Bayesian Basics Practical 1

Author

Pete Henrys

Published

December 20, 2023

Introduction

In this practical, we are going to learn about some basic probability distributions and commands in R. We will use these to calculate probabilities under some simple examples and then apply Bayes theorem to estimate some conditional probabilities.

Some key probability distributions

These are (arguably) the most common probability distributions and the name R uses for them in brackets. Some you may know, some you may not.

Binomial (binom). This is characterised by 2 parameters - n and p, which define the number of trials and the probability of success respectively
Poisson (pois). This is characterised by 1 parameter - lambda, which specifies the mean.
Uniform (unif). This is specified by 2 parameters - min and max, denoting the lower and upper limits over which the probability density is equal.
Exponential (exp). This is specified by 1 parameter - the rate, which is equal to 1/mean.
Normal (norm). This is specified by 2 parameters- mean and sd, denoting the mean and standard deviation respectively.
Beta (beta). Specified by 2 shape parameters (\(\alpha\) and \(\beta\)), both of which are positive values, it covers the interval [0,1]. The mean is given by \(\alpha/(\alpha+\beta)\)
Gamma (gamma). Specified by 2 parameters known as the shape and scale (often denoted by \(\alpha\) and \(\sigma\) respectively. The mean of the distribution is given by \(\alpha \cdot \sigma\)

Rather than consider theoretical aspects of these distributions (which wikipedia covers reasonably well), lets use R to view them and see what they look like!

R has handy built in functions to calculate all important aspects of probability distributions, given their parameters. There are 4 key functions for every distribution:

The cumulative probabity (p), which is the probability density less than or equal to the specified value.
The probability density (d), which is the density of the probability distribution at the specified value
The quantile of the distribution (q), which returns the value for which the cumulative probability is equal to that specified. It is therefore the opposite of p.
A random draw from the distribution (r), which returns a value drawn at random from the distribution specified.

Let’s look at these more closely with a (perhaps) familiar example - the normal distribution. We all know what this look like, but what is that bell shaped curve telling us? It’s telling us the probability density for the set of values along the x axis. So let’s try and plot this.

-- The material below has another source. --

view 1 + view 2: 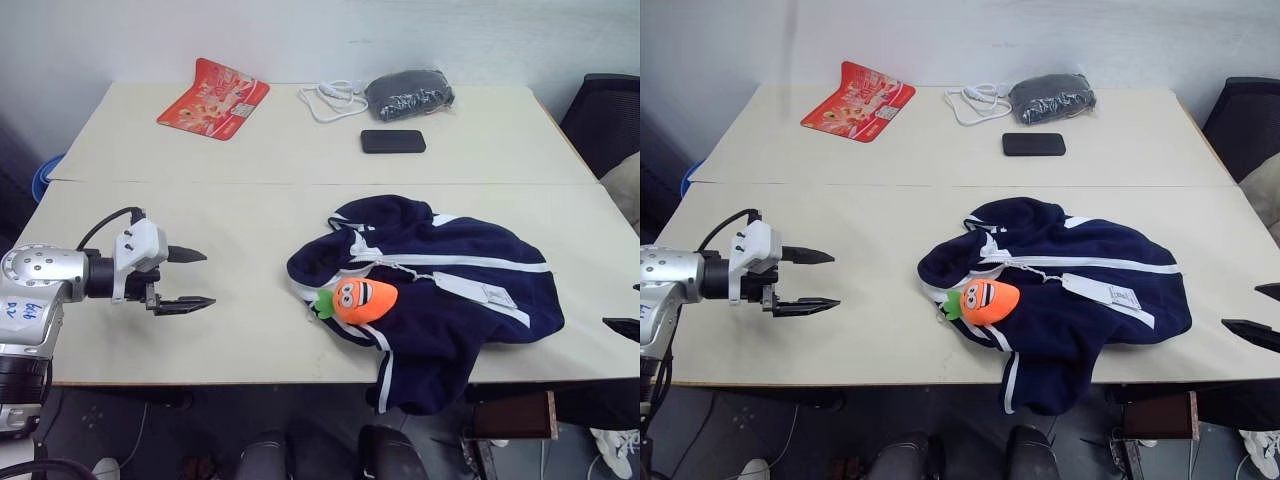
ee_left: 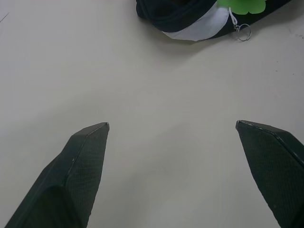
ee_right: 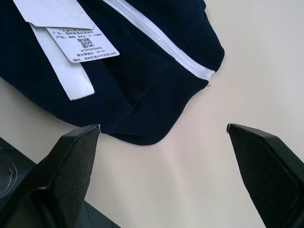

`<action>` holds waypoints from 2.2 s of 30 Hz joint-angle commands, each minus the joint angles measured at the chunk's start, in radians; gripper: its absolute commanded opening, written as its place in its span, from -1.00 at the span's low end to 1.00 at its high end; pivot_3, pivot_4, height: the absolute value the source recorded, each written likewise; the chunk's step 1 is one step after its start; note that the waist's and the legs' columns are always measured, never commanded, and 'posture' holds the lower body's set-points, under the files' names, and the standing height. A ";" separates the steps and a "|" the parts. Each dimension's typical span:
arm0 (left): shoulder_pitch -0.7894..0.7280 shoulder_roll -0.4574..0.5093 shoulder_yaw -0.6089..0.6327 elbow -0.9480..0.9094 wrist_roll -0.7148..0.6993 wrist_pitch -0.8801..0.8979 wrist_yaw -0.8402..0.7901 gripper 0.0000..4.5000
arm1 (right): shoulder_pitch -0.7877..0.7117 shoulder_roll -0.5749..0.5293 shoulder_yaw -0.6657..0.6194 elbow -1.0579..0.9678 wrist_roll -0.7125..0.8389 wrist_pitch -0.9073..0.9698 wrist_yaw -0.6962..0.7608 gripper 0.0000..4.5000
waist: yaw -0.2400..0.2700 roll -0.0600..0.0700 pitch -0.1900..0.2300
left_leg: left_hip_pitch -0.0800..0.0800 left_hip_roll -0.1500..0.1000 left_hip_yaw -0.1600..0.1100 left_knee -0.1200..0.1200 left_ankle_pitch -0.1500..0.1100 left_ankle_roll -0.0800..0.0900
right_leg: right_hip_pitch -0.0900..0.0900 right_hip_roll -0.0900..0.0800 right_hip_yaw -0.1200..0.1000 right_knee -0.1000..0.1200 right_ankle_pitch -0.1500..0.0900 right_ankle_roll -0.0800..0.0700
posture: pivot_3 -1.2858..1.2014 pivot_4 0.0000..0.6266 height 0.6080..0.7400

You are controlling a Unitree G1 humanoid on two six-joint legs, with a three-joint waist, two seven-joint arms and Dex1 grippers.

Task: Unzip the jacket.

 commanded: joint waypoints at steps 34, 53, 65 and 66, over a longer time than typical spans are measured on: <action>-0.121 -0.027 -0.012 -0.190 -0.170 0.232 -0.095 1.00 | -0.130 0.018 0.000 -0.584 0.338 0.381 -0.117 0.99 | 0.001 0.000 0.000 | 0.000 0.000 -0.005 0.002 0.000 0.000 | 0.000 0.000 0.001 0.002 0.000 0.000 | 0.03 -0.52 1.00; -0.114 -0.052 -0.059 -0.274 -0.133 0.192 -0.048 1.00 | -0.613 0.438 0.901 -0.617 0.104 0.359 -0.437 0.99 | 0.001 -0.001 0.000 | -0.004 0.000 -0.002 0.004 0.000 0.000 | -0.003 0.001 -0.001 0.003 0.000 0.000 | 0.03 -0.52 1.00; -0.096 -0.056 -0.053 -0.287 -0.130 0.185 -0.013 1.00 | -0.602 0.448 0.888 -0.618 0.113 0.344 -0.368 -0.62 | 0.001 -0.001 0.000 | -0.004 0.000 -0.002 0.004 0.000 0.000 | -0.003 0.001 -0.001 0.003 0.000 0.000 | 0.03 -0.52 1.00; -0.101 -0.060 -0.058 -0.283 -0.127 0.180 -0.011 1.00 | -0.598 0.450 0.873 -0.627 0.121 0.345 -0.373 -0.74 | 0.001 -0.001 0.000 | -0.004 0.000 -0.002 0.004 0.000 0.000 | -0.003 0.000 -0.001 0.003 0.000 0.000 | 0.03 -0.52 1.00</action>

# specify a range of values for which we are interested in the probability density
mu <- seq(-3,3,len=100)

# at each value, calculate the corresponding density according to a normal distribution with mean=0, std dev=1
p.dens <- dnorm(mu, mean=0, sd=1)

# we can now plot this density to see the tradidional bell shaped curve
plot(mu, p.dens, type="l",lwd=2, col="blue",xlab = "mu", ylab="Probability Density")

We can use the other functions in R to calculate some probabilities.

# What proportion (i.e. probability) of the data is below the mean value of 0? 
pnorm(0, mean=0, sd=1)

[1] 0.5

# Let's do that the other way round. 
# What value is given by the 50th percentile (and therefore half the values are below it)?
qnorm(0.5, mean=0, sd=1)

[1] 0

Repeat the above code for the value of 1.96 (rather than 0 in pnorm) and then vice versa in qnorm. Anything familiar?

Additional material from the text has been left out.